La vida parlamentaria también revela escenas definitivas. Los periodistas de los principales diarios pasan más tiempo con los políticos que sus propios asesores, comparten mesa, mantel y escalope en La Ancha y van a los toros por la patilla mientras presumen de ser el cuarto poder. Lo dicen en serio y adoptan un tono entre campanudo y solemne que mueve a la risa, por eso hay que reconocerles un gran sentido del humor. Ellos se ven como los grandes cronistas parlamentarios cuyos retratos cuelgan de la galería que conduce a la sala de prensa del Congreso: Pla, Galdós, Camba, Ruano, Azorín…
Así es la prensa seria, que le sigue el juego a Pachi López y felicita a Bildu cuando su voto es decisivo para sacar adelante alguna ley del Gobierno. Por arte de magia los pistoleros de ETA se convierten en gudaris de lo público, benefactores de jubilados y dependientes. Ellos están con los que sufren, son la voz del pueblo, por eso cuando sus empresas están al borde de la quiebra llega la señora Botín a refinanciarles la deuda.

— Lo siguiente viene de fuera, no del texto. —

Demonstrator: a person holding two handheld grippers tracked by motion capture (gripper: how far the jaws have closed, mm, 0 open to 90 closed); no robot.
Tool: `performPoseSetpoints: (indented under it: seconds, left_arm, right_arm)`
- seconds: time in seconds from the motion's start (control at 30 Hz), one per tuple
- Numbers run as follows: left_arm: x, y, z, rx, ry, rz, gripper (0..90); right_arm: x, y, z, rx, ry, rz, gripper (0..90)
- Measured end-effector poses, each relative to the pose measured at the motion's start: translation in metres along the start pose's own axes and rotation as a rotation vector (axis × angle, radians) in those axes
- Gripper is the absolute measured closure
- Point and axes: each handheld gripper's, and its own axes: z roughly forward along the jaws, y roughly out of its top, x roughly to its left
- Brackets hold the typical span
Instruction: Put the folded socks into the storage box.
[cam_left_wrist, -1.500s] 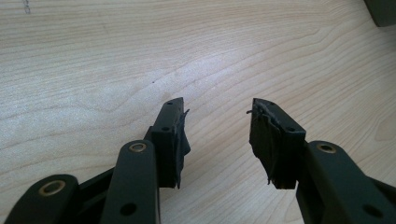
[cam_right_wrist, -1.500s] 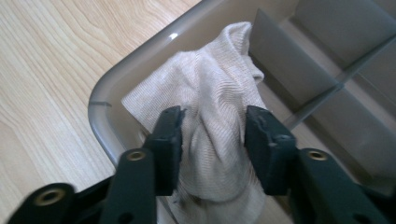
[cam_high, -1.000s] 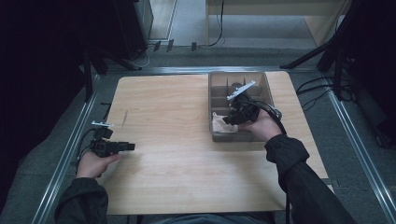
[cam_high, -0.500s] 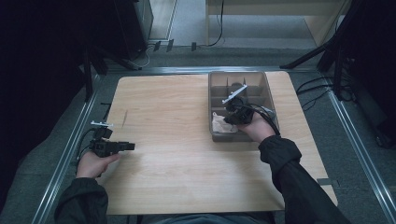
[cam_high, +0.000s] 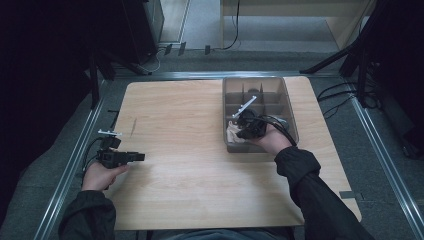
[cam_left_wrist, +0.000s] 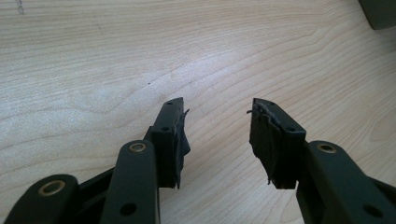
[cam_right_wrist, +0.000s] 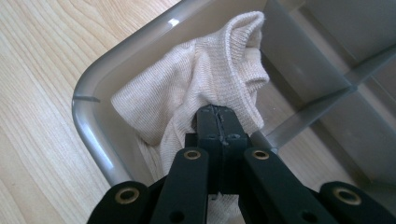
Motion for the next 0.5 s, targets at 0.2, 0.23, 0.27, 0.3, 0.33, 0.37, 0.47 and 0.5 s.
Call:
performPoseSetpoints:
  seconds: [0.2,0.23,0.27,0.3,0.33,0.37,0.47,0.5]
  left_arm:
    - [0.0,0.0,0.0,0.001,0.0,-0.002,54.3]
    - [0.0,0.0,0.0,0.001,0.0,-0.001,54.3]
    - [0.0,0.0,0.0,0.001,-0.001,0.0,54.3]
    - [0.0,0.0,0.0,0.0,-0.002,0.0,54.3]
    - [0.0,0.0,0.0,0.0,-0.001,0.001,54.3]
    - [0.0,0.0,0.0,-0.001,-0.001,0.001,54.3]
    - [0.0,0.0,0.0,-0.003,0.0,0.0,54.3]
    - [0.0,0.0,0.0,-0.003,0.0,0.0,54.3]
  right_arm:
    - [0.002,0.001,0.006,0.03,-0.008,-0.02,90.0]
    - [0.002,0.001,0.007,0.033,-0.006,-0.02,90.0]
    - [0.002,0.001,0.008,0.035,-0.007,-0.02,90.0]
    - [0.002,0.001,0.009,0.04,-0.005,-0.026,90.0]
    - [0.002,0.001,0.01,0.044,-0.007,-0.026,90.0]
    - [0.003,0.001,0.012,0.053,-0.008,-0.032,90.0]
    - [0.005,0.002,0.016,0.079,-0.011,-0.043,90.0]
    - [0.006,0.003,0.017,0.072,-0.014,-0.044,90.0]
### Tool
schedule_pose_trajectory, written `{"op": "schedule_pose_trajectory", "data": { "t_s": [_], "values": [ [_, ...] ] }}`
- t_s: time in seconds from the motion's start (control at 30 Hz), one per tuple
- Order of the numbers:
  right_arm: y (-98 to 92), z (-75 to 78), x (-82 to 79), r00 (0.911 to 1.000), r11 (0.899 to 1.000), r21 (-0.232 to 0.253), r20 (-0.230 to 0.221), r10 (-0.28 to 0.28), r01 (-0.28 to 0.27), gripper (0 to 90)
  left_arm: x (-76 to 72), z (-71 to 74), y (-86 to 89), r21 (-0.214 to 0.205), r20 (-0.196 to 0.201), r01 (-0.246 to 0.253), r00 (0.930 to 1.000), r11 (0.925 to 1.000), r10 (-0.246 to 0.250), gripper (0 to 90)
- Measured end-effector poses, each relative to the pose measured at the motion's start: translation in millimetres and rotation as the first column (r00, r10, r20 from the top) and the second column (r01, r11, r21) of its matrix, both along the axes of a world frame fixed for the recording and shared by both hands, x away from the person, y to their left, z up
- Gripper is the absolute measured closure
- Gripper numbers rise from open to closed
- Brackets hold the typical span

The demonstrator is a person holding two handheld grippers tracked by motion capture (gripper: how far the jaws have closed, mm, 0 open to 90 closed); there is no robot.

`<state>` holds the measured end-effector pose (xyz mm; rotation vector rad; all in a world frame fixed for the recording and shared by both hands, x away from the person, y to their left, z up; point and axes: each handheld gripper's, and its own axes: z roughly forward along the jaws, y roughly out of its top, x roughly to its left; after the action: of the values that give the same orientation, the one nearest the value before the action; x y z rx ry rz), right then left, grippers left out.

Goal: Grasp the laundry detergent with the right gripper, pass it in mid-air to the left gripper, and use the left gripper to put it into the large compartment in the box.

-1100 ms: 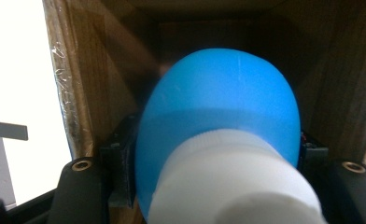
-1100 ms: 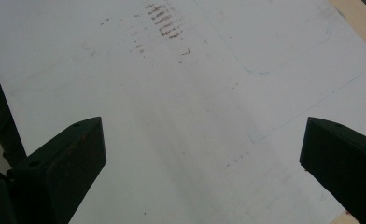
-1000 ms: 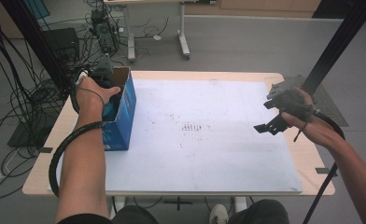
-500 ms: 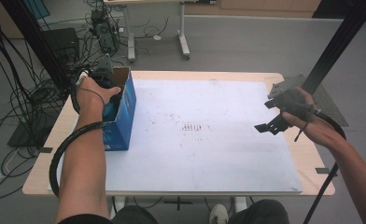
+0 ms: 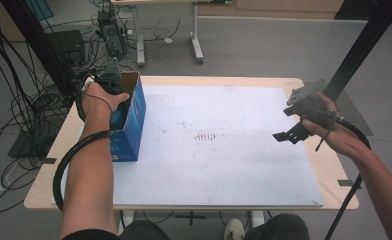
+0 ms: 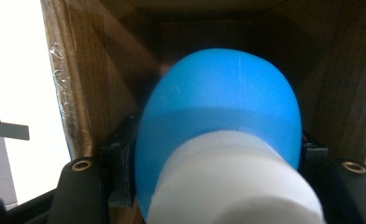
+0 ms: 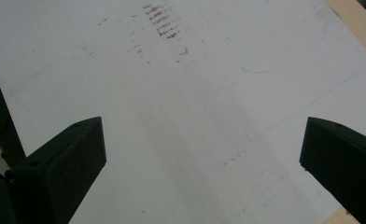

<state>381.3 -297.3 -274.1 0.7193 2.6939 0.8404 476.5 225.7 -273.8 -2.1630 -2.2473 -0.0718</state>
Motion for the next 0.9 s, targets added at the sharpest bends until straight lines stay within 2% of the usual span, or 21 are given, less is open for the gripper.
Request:
{"op": "schedule_pose_trajectory", "data": {
  "t_s": [0.9],
  "values": [
    [2.2,1.0,1.6,1.0000,1.000,-0.005,-0.005,0.006,-0.006,0.3,-0.4,-0.6,0.5,-0.003,0.004,0.001,1.0000,1.0000,-0.001,35.5]
  ]
}}
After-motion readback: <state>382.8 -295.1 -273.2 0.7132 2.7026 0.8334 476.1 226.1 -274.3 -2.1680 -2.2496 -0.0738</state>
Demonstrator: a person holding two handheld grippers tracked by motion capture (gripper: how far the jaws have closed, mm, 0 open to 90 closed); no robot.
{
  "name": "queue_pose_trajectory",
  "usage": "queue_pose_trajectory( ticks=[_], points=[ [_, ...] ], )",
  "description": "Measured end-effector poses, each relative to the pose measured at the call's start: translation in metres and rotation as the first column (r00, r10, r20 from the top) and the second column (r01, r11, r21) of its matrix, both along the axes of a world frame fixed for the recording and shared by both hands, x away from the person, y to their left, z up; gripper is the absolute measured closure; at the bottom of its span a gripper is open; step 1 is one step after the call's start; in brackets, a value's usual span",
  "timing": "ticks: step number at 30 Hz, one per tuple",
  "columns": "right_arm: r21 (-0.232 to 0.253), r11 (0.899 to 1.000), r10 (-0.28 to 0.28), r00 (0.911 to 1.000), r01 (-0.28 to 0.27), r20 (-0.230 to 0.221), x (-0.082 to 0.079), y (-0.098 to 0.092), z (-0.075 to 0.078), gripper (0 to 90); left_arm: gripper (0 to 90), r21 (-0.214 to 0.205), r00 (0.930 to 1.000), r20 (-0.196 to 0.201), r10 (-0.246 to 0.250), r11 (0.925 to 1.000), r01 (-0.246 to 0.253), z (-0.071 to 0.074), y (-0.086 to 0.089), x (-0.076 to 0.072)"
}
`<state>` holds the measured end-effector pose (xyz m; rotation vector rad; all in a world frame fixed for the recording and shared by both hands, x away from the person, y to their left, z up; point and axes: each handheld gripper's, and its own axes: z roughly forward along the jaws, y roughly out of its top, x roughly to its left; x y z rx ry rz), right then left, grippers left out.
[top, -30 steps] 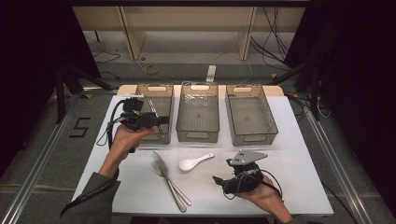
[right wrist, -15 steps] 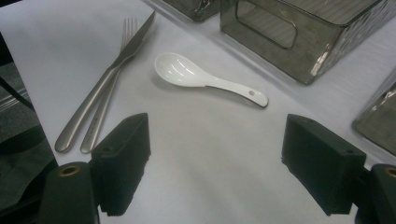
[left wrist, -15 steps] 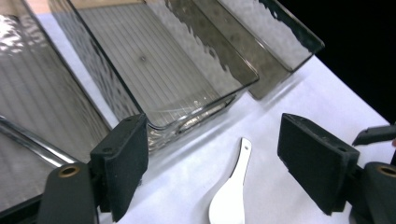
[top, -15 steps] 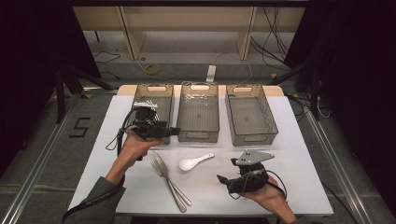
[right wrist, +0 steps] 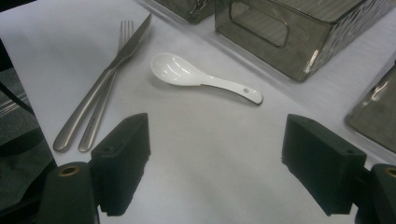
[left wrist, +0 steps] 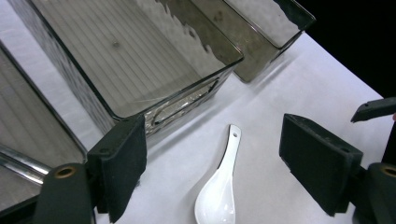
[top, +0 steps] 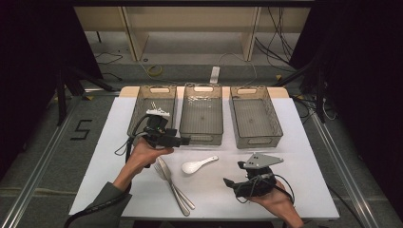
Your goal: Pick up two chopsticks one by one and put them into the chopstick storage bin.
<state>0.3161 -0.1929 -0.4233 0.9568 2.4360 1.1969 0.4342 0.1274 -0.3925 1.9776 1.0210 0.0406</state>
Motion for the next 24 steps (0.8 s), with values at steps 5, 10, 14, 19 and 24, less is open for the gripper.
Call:
queue_pose_trajectory(
  ticks=[5,10,14,19,24],
  points=[
    [0.011,1.000,-0.011,0.9999,0.011,0.002,0.001,-0.004,0.000,24.4,22.8,0.016,0.9996,0.012,-0.027,0.9995,0.027,-0.001,-0.006,-0.003],
    [0.021,1.000,-0.020,0.9998,0.020,0.004,0.001,-0.008,0.000,24.4,22.7,0.014,0.9986,-0.003,-0.052,0.9985,0.052,-0.004,-0.013,-0.006],
    [0.029,0.999,-0.024,0.9997,0.023,0.007,0.001,-0.010,0.000,24.4,22.7,0.027,0.9972,-0.006,-0.075,0.9968,0.075,-0.008,-0.020,-0.006],
    [0.045,0.998,-0.033,0.9995,0.032,0.005,0.000,-0.014,0.001,24.4,22.7,0.060,0.9948,-0.018,-0.101,0.9930,0.102,-0.012,-0.026,-0.008],
    [0.046,0.998,-0.040,0.9992,0.040,0.004,-0.001,-0.018,0.000,24.4,22.8,0.091,0.9939,-0.031,-0.106,0.9900,0.108,-0.017,-0.030,-0.008]
  ],
)
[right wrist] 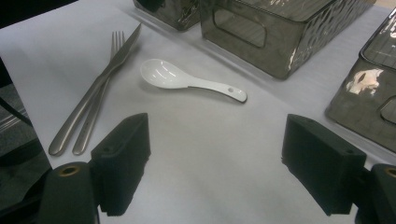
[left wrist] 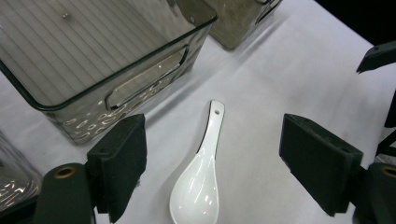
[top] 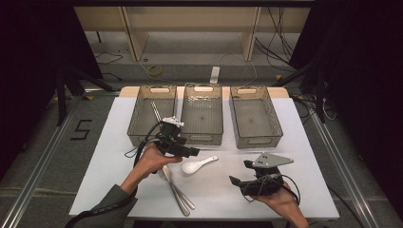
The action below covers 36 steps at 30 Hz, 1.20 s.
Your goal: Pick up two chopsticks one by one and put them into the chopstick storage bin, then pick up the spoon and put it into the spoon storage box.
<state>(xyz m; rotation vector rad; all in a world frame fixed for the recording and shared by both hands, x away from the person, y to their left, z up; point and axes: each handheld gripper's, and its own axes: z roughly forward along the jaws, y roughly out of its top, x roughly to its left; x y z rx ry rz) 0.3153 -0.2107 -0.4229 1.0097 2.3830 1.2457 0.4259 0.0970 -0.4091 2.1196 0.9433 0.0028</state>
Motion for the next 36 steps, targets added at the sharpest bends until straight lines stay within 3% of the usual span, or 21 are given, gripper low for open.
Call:
queue_pose_trajectory(
  ticks=[12,24,36],
  points=[
    [0.010,1.000,-0.015,0.9999,0.015,-0.002,-0.002,-0.006,0.000,24.4,22.3,0.056,0.9992,-0.017,-0.036,0.9977,0.037,-0.009,-0.012,-0.001],
    [0.013,1.000,-0.021,0.9998,0.021,-0.005,-0.004,-0.010,0.000,24.4,19.1,0.098,0.9991,-0.014,-0.041,0.9943,0.042,-0.016,-0.021,-0.003],
    [0.006,1.000,-0.019,0.9998,0.019,-0.004,-0.005,-0.010,-0.001,24.4,26.6,0.158,0.9958,-0.017,-0.090,0.9832,0.091,-0.024,-0.037,-0.001]
  ],
)
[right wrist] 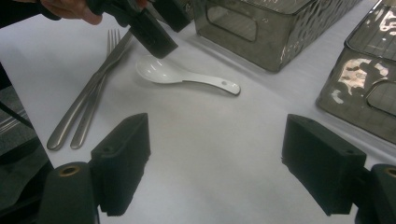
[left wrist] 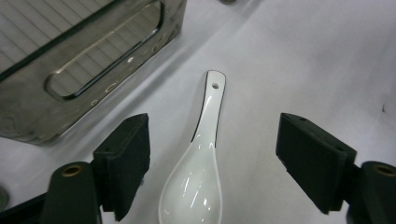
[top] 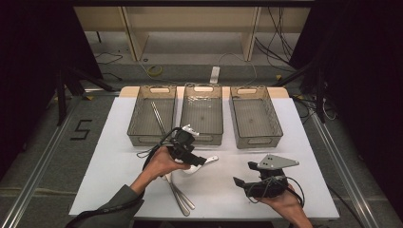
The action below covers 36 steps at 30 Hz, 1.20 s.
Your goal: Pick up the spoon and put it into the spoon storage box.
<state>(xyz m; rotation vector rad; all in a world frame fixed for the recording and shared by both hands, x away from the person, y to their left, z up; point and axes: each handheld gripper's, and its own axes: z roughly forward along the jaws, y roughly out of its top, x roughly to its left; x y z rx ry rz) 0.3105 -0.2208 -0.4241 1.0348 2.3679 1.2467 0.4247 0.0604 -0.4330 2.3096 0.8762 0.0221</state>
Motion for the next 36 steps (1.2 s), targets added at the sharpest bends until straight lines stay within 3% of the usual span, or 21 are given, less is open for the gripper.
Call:
queue_pose_trajectory(
  ticks=[11,20,25,32,36],
  points=[
    [-0.011,1.000,0.006,1.0000,-0.006,-0.006,0.000,0.003,-0.002,24.6,37.9,0.070,0.9974,-0.048,-0.054,0.9959,0.057,-0.019,-0.016,0.007],
    [-0.015,1.000,0.009,0.9999,-0.010,-0.011,0.000,0.004,-0.002,24.8,48.4,0.145,0.9958,-0.052,-0.076,0.9861,0.082,-0.029,-0.021,0.010],
    [-0.015,1.000,0.011,0.9999,-0.011,-0.013,0.001,0.003,-0.003,25.1,54.8,0.161,0.9954,-0.055,-0.078,0.9832,0.086,-0.031,-0.024,0.012],
    [-0.016,1.000,0.012,0.9998,-0.012,-0.013,0.001,0.003,-0.002,25.3,62.0,0.201,0.9952,-0.042,-0.088,0.9749,0.095,-0.033,-0.028,0.014],
    [-0.018,1.000,0.017,0.9997,-0.017,-0.016,0.001,0.003,-0.003,25.3,67.6,0.234,0.9946,-0.005,-0.104,0.9669,0.102,-0.033,-0.031,0.012]
  ],
)
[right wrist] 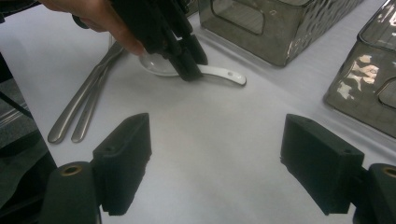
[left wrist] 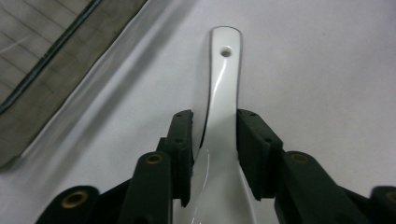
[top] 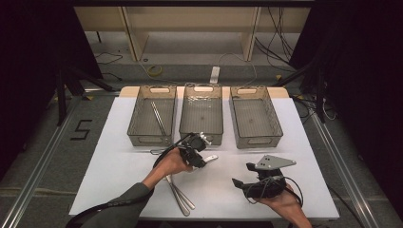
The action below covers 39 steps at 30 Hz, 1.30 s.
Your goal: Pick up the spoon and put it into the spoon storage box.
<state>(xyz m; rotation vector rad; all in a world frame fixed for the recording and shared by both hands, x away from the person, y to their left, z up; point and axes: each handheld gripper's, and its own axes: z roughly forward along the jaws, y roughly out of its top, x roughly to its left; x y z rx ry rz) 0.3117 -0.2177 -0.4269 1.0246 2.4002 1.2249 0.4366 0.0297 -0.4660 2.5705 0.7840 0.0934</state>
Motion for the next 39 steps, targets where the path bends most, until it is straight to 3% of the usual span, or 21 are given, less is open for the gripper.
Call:
queue_pose_trajectory(
  ticks=[9,14,22,33,39],
  points=[
    [0.000,1.000,-0.002,1.0000,0.002,-0.001,0.000,-0.001,0.000,25.4,71.4,0.007,0.9998,0.004,-0.019,0.9998,0.019,0.001,0.001,0.000],
    [0.002,1.000,-0.007,1.0000,0.007,0.000,0.001,-0.003,0.001,25.7,72.6,-0.016,0.9999,-0.006,-0.015,0.9998,0.015,0.002,0.005,0.002],
    [0.004,1.000,-0.009,1.0000,0.009,0.002,0.001,-0.003,0.001,26.0,73.5,-0.056,0.9999,0.011,-0.012,0.9983,0.012,0.011,0.010,0.001],
    [0.004,1.000,-0.010,1.0000,0.010,0.003,0.001,-0.004,0.002,26.1,74.1,-0.103,0.9988,0.049,-0.003,0.9947,0.008,0.027,0.018,-0.003],
    [0.004,1.000,-0.012,0.9999,0.012,0.002,0.001,-0.004,0.002,26.1,74.7,-0.153,0.9972,0.074,0.012,0.9882,-0.001,0.040,0.023,-0.004]
  ],
)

Claro que si el debate público es mutilado y la censura avanza en el parlamento es culpa también de quienes en la derecha creen que defender a Ndongo, Quiles y Josué es una vulgaridad. Bah, pero si estos chavales no han leído las obras completas de Dostoievski (spoiler: ellos tampoco) y no saben hacer la «o» con un canuto. Quienes así hablan reflejan la ceguera propia del intelectual enjaulado en su torre de marfil, de espaldas a la calle, que desprecia a quienes hacen más por la libertad que cien ensayos juntos. Al lado de esta tropa, Vito y Josué son una mezcla entre Kapuscinski y Chaves Nogales, y para periodista de raza Bertrand Ndongo.
Que no se trata, en fin, de una defensa ad hominem de los susodichos, sino de una cuestión (la libertad) mucho más amplia. Por eso, los que callan ante la censura lamentarán haberlo hecho cuando la sufran en sus carnes. Como diría David Gistau —irónicamente ídolo de tanto pecho frío— los únicos huevos que quedan en esta profesión son los de Casa Lucio.